Every line of the material is to be reproduced verbatim.

○ ○ ○ ○

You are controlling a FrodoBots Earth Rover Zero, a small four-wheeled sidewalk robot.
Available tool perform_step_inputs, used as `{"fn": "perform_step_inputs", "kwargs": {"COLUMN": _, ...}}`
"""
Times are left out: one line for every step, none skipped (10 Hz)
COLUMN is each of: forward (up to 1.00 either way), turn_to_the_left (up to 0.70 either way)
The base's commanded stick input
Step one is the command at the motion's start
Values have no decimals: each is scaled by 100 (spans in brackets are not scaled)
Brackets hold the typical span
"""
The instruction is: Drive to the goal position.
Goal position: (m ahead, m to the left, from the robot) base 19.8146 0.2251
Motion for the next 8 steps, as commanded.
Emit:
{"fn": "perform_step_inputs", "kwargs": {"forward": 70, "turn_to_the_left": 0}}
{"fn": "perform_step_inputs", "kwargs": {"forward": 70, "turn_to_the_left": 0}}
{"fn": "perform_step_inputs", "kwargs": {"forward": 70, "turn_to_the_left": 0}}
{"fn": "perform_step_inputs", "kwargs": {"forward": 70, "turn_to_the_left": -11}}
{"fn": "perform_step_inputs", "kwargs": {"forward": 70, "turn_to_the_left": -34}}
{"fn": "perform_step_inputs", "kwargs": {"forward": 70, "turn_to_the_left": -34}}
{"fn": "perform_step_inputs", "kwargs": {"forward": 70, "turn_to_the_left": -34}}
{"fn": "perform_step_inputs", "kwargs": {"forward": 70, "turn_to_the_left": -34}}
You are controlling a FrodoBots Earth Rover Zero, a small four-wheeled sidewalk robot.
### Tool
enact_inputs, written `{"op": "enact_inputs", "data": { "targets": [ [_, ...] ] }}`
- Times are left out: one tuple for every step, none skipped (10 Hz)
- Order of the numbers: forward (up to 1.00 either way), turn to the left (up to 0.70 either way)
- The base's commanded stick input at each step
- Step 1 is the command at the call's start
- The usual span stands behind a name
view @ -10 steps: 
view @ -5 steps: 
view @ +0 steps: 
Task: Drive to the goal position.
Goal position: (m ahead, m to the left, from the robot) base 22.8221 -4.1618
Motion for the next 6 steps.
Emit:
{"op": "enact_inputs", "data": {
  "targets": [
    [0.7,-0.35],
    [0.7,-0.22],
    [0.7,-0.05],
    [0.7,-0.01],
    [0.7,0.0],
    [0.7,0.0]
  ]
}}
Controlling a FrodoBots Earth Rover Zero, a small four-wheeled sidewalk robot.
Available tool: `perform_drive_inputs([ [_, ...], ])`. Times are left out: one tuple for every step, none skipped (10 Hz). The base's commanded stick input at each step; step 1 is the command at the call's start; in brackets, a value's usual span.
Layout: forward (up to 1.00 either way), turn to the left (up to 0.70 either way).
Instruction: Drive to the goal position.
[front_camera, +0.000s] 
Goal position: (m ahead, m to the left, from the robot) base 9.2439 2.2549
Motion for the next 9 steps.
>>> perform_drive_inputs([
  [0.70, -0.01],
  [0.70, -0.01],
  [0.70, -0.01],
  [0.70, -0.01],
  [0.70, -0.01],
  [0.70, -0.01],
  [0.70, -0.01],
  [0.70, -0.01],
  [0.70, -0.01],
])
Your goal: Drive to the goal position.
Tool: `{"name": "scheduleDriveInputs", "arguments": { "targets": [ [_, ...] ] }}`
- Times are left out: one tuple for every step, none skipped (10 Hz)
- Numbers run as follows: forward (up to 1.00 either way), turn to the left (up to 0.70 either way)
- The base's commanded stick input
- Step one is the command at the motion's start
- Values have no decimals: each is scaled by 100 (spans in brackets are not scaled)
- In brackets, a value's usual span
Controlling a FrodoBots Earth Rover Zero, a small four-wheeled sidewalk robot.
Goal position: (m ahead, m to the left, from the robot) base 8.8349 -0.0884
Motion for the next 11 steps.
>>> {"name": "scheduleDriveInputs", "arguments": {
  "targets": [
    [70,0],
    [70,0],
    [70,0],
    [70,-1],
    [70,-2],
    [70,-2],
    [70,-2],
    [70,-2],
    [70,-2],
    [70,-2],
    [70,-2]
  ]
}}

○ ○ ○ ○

Answer space:
You are controlling a FrodoBots Earth Rover Zero, a small four-wheeled sidewalk robot.
Available tool perform_step_inputs, used as `{"fn": "perform_step_inputs", "kwargs": {"COLUMN": _, ...}}`
"""
Times are left out: one line for every step, none skipped (10 Hz)
COLUMN is each of: forward (up to 1.00 either way), turn_to_the_left (up to 0.70 either way)
The base's commanded stick input
Step one is the command at the motion's start
Values have no decimals: each is scaled by 100 (spans in brackets are not scaled)
Brackets hold the typical span
"""
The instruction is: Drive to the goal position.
Goal position: (m ahead, m to the left, from the robot) base 19.8146 0.2251
Motion for the next 8 steps, as commanded.
Emit:
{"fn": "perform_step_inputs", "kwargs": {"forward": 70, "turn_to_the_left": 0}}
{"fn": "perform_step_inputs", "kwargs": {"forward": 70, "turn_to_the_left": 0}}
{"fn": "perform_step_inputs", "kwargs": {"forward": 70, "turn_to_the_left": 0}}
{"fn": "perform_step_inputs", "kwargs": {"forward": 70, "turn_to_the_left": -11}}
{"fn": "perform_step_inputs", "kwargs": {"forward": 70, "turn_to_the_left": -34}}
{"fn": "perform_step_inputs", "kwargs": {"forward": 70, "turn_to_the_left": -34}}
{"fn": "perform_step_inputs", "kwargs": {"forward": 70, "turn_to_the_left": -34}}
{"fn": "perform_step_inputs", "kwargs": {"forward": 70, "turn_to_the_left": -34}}
You are controlling a FrodoBots Earth Rover Zero, a small four-wheeled sidewalk robot.
### Tool
enact_inputs, written `{"op": "enact_inputs", "data": { "targets": [ [_, ...] ] }}`
- Times are left out: one tuple for every step, none skipped (10 Hz)
- Order of the numbers: forward (up to 1.00 either way), turn to the left (up to 0.70 either way)
- The base's commanded stick input at each step
- Step 1 is the command at the call's start
- The usual span stands behind a name
view @ -10 steps: 
view @ -5 steps: 
view @ +0 steps: 
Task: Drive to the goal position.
Goal position: (m ahead, m to the left, from the robot) base 22.8221 -4.1618
Motion for the next 6 steps.
Emit:
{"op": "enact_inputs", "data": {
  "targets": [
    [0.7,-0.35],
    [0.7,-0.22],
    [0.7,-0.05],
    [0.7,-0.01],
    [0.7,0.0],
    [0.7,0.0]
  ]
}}
Controlling a FrodoBots Earth Rover Zero, a small four-wheeled sidewalk robot.
Available tool: `perform_drive_inputs([ [_, ...], ])`. Times are left out: one tuple for every step, none skipped (10 Hz). The base's commanded stick input at each step; step 1 is the command at the call's start; in brackets, a value's usual span.
Layout: forward (up to 1.00 either way), turn to the left (up to 0.70 either way).
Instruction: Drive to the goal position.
[front_camera, +0.000s] 
Goal position: (m ahead, m to the left, from the robot) base 9.2439 2.2549
Motion for the next 9 steps.
>>> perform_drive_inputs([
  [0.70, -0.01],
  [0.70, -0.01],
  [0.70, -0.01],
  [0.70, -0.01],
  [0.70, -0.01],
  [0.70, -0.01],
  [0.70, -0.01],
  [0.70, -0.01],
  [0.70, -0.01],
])
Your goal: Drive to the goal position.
Tool: `{"name": "scheduleDriveInputs", "arguments": { "targets": [ [_, ...] ] }}`
- Times are left out: one tuple for every step, none skipped (10 Hz)
- Numbers run as follows: forward (up to 1.00 either way), turn to the left (up to 0.70 either way)
- The base's commanded stick input
- Step one is the command at the motion's start
- Values have no decimals: each is scaled by 100 (spans in brackets are not scaled)
- In brackets, a value's usual span
Controlling a FrodoBots Earth Rover Zero, a small four-wheeled sidewalk robot.
Goal position: (m ahead, m to the left, from the robot) base 8.8349 -0.0884
Motion for the next 11 steps.
>>> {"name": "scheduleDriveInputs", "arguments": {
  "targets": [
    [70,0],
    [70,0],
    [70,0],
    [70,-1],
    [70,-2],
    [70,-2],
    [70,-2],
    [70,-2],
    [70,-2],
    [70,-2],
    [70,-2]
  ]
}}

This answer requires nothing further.